All the lines below need to be transcribed exactly. Pictures get left out.

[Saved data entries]
----------------
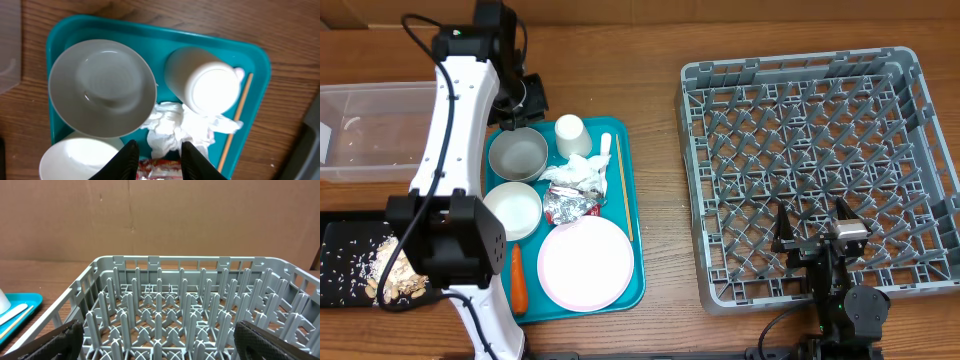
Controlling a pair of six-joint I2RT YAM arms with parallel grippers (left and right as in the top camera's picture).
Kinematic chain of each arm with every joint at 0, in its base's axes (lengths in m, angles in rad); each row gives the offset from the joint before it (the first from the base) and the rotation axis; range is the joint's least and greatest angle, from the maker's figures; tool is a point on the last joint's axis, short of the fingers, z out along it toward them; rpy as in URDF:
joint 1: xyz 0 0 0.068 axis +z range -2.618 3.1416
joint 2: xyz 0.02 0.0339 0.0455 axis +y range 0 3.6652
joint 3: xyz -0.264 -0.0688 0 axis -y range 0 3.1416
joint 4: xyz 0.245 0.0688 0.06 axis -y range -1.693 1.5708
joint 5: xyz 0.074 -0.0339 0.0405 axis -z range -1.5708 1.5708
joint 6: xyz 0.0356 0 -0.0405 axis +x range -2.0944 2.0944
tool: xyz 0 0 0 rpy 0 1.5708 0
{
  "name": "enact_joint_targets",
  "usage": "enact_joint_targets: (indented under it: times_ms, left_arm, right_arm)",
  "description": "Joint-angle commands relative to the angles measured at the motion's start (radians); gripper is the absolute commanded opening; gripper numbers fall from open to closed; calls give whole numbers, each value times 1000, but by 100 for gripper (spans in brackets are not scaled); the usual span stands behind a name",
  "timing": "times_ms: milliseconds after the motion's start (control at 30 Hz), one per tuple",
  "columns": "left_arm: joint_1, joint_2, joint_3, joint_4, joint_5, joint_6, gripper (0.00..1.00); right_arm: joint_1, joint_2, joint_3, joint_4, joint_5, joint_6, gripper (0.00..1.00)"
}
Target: Sort waste into correct bins and load items into the dishwasher rack
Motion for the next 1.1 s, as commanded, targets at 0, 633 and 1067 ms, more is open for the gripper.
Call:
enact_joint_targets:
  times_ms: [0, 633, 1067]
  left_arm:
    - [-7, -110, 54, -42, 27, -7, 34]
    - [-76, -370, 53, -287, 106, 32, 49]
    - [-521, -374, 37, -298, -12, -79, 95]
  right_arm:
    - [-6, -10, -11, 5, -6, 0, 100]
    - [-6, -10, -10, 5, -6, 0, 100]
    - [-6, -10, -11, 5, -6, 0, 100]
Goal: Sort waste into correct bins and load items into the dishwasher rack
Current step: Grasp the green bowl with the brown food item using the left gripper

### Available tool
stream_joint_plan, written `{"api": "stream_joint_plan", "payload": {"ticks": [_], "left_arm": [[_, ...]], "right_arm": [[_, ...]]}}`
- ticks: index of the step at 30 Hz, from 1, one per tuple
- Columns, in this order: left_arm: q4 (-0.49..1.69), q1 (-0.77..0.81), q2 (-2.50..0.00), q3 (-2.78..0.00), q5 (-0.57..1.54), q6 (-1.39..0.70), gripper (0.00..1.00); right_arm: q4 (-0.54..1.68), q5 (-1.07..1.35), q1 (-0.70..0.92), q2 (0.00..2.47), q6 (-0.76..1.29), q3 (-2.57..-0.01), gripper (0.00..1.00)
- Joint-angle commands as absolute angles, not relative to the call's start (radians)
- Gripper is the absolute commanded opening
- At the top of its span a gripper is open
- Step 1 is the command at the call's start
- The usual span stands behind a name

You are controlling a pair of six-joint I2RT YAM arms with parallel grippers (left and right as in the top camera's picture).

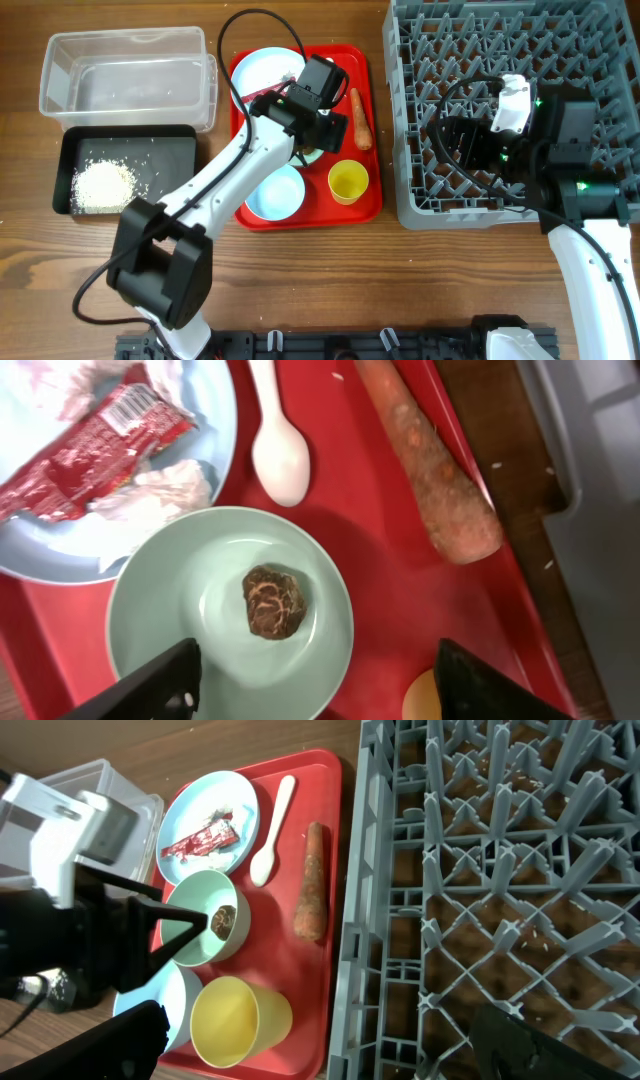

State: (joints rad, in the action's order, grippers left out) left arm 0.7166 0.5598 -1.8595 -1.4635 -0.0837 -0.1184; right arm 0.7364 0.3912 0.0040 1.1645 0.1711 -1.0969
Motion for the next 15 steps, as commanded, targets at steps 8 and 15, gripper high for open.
{"api": "stream_joint_plan", "payload": {"ticks": [8,15], "left_arm": [[0.669,0.559,-2.046,-1.470,-0.042,-0.060,0.29],[0.665,0.559,-2.048,-1.470,-0.042,-0.069,0.04]], "right_arm": [[0.735,0.380,0.006,1.173,0.157,-1.120,1.00],[0.735,0.379,0.006,1.173,0.157,-1.120,1.00]]}}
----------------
▶ _RESPONSE AREA_:
Controlling a pair of six-joint I2RT YAM arms with parallel grippers (left and right as in the top camera's picture).
Kinematic chain of each arm with every joint at 0, in its base's axes (lengths in m, angles in rad); each row gives the offset from the joint before it (the first from the base) and the rotation axis; range is the joint's least and greatest angle, from the maker's figures; tool is a point on the last joint's axis, short of the fingers, z out along it toward them; rpy as in URDF:
joint 1: xyz 0 0 0.068 axis +z range -2.618 3.1416
joint 2: xyz 0.02 0.0339 0.0455 axis +y range 0 3.6652
joint 3: xyz -0.264 -0.0688 0 axis -y range 0 3.1416
joint 4: xyz 0.245 0.0688 0.06 axis -y range -1.693 1.5708
joint 5: xyz 0.074 -0.0339 0.0405 axis -z range -1.5708 1.5708
joint 6: xyz 0.0356 0 -0.0405 axis +x range -2.0944 2.0944
tool: xyz 0 0 0 rpy 0 1.5708 0
{
  "name": "enact_joint_targets",
  "usage": "enact_joint_targets: (indented under it: times_ms, left_arm, right_arm)",
  "description": "Joint-angle commands relative to the angles measured at the motion's start (radians); gripper is the absolute commanded opening; gripper numbers fall from open to closed; calls give whole numbers, each value times 1000, but by 100 for gripper (spans in brackets are not scaled); the usual span stands behind a name",
  "timing": "times_ms: milliseconds after the motion's start (control at 30 Hz), one per tuple",
  "columns": "left_arm: joint_1, joint_2, joint_3, joint_4, joint_5, joint_6, gripper (0.00..1.00); right_arm: joint_1, joint_2, joint_3, joint_4, joint_5, joint_6, gripper (0.00..1.00)"
}
Target: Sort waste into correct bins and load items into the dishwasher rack
Motion for the next 1.1 s, as commanded, targets at 0, 633 and 1067 ms, more is open for the gripper.
Call:
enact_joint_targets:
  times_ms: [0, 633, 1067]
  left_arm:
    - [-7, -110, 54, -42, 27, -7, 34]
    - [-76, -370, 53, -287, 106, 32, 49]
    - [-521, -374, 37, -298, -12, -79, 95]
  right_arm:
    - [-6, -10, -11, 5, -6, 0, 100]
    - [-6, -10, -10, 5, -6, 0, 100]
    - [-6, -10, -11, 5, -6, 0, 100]
Goal: Sort waste into correct bins and load items into the dishwasher rack
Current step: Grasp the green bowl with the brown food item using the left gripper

### Available tool
stream_joint_plan, written `{"api": "stream_joint_plan", "payload": {"ticks": [_], "left_arm": [[_, ...]], "right_arm": [[_, ...]]}}`
- ticks: index of the step at 30 Hz, from 1, one per tuple
- Columns, in this order: left_arm: q4 (-0.49..1.69), q1 (-0.77..0.81), q2 (-2.50..0.00), q3 (-2.78..0.00), q5 (-0.57..1.54), q6 (-1.39..0.70), gripper (0.00..1.00); right_arm: q4 (-0.54..1.68), q5 (-1.07..1.35), q1 (-0.70..0.92), q2 (0.00..2.47), q6 (-0.76..1.29), q3 (-2.57..-0.01), gripper (0.00..1.00)
- Joint-angle commands as absolute angles, not relative to the call's start (radians)
- Gripper is the absolute commanded opening
- At the top of its span a gripper is open
- Step 1 is the command at the call's start
- The usual span stands behind a name

You are controlling a pair of six-joint I2RT YAM arms with parallel grippers (left and right as in the top camera's picture).


State: (joints rad, in the action's order, grippers left out) left arm 0.7166 0.5598 -1.8595 -1.4635 -0.0837 -0.1184; right arm 0.7364 0.3912 0.0040 1.1645 0.1711 -1.0969
Motion for the next 15 steps, as commanded, targets at steps 8 and 15, gripper high for open.
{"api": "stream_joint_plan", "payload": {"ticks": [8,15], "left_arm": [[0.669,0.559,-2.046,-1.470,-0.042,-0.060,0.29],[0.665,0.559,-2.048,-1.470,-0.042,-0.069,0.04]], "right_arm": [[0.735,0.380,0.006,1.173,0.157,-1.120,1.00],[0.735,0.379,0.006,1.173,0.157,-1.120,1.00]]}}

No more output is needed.